Through this body of work, Onukwuru engages with the deeply personal dimensions of spiritual inheritance. She reflects on names carried, including her own, and how they function as living incantations of communal and personal destiny. Guided by traditional Nigerian techniques imparted by Philadelphia potter Robin Williams-Turnage — herself in the lineage of the legendary potter, Ladi Kwali — Onukwuru grounds this body of work in the continuity of a tactile wisdom. From this foundation, she shapes a contemporary artistic voice reflective of her personal and collective identities.

Chidinma Onukwuru is a multidisciplinary artist from Philadelphia, PA whose work reflects her sustained inquiry into the complexities of her Nigerian-American identity. In her practice, she merges inherited traditions with contemporary form through her explorations of spirituality, feminism, Blackness, and the wider African diaspora. Central to her process is an attention to materiality and its capacity to hold memory, shape narrative, and anchor ritual. Onukwuru has worked in video, photography, collage, ceramics, sculpture, and installation.

Since graduating Vanderbilt University, Onukwuru has continued her arts education in collaboration with local Philadelphia artists and community organizations. Supported by the Margaret Stonewall Wooldridge Hamblet Award, she has traveled internationally and within the U.S. to study how Nigerian diasporic communities preserve, reinterpret, and transform cultural practices across distance and time.

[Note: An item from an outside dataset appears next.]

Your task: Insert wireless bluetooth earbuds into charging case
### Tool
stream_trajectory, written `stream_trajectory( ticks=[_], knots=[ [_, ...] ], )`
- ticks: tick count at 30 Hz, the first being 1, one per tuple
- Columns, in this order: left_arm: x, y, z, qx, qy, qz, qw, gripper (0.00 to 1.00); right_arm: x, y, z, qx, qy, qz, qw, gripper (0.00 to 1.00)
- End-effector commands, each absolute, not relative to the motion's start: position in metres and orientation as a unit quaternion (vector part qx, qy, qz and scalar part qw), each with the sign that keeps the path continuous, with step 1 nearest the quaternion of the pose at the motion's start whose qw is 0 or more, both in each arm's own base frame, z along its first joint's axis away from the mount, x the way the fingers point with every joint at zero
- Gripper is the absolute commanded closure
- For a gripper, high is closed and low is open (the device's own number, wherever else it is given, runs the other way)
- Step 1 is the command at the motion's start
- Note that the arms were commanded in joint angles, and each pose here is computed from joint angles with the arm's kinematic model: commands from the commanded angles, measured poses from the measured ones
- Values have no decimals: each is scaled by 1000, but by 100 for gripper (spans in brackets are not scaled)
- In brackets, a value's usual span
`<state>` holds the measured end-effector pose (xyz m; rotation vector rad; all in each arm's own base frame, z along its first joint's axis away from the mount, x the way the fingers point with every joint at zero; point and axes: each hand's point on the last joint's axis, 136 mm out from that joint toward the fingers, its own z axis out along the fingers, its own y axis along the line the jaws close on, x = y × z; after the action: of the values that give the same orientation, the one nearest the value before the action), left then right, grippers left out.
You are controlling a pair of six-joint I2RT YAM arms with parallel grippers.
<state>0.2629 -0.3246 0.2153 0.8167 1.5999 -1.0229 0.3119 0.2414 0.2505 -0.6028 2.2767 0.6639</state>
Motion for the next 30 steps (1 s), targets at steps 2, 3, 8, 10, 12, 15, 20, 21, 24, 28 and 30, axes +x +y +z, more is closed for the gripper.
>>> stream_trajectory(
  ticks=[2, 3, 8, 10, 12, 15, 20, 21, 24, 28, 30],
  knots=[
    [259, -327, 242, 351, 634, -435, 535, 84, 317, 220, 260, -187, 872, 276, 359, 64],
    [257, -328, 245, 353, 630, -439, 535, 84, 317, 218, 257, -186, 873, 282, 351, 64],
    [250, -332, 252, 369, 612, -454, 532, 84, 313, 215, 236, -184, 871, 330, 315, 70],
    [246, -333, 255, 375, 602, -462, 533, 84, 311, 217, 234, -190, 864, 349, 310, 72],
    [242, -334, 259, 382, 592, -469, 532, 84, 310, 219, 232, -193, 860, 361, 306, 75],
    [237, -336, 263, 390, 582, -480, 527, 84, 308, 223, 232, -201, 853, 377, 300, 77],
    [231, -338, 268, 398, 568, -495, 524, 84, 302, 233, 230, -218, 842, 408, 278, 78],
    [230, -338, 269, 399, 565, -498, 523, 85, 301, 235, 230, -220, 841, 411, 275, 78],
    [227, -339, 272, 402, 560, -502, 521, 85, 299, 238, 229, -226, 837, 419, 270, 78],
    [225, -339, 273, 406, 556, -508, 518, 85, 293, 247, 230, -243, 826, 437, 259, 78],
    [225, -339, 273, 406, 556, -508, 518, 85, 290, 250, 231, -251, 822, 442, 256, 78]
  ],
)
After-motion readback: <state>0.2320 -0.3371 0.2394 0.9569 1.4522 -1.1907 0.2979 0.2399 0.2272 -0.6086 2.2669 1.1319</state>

Chidinma is the 2024 recipient of the Margaret Stonewall Wooldridge Hamblet Award - a travel grant that allows one senior art major of the Vanderbilt University Department of Art financial support to travel and develop their studio practice the year following graduation. The award was established in 1984, a gift by Clement H. Hamblet in memory of his wife, Margaret Stonewall Wooldridge - who met Hamblet while studying painting in Paris (during a sabbatical from Peabody College) where they met.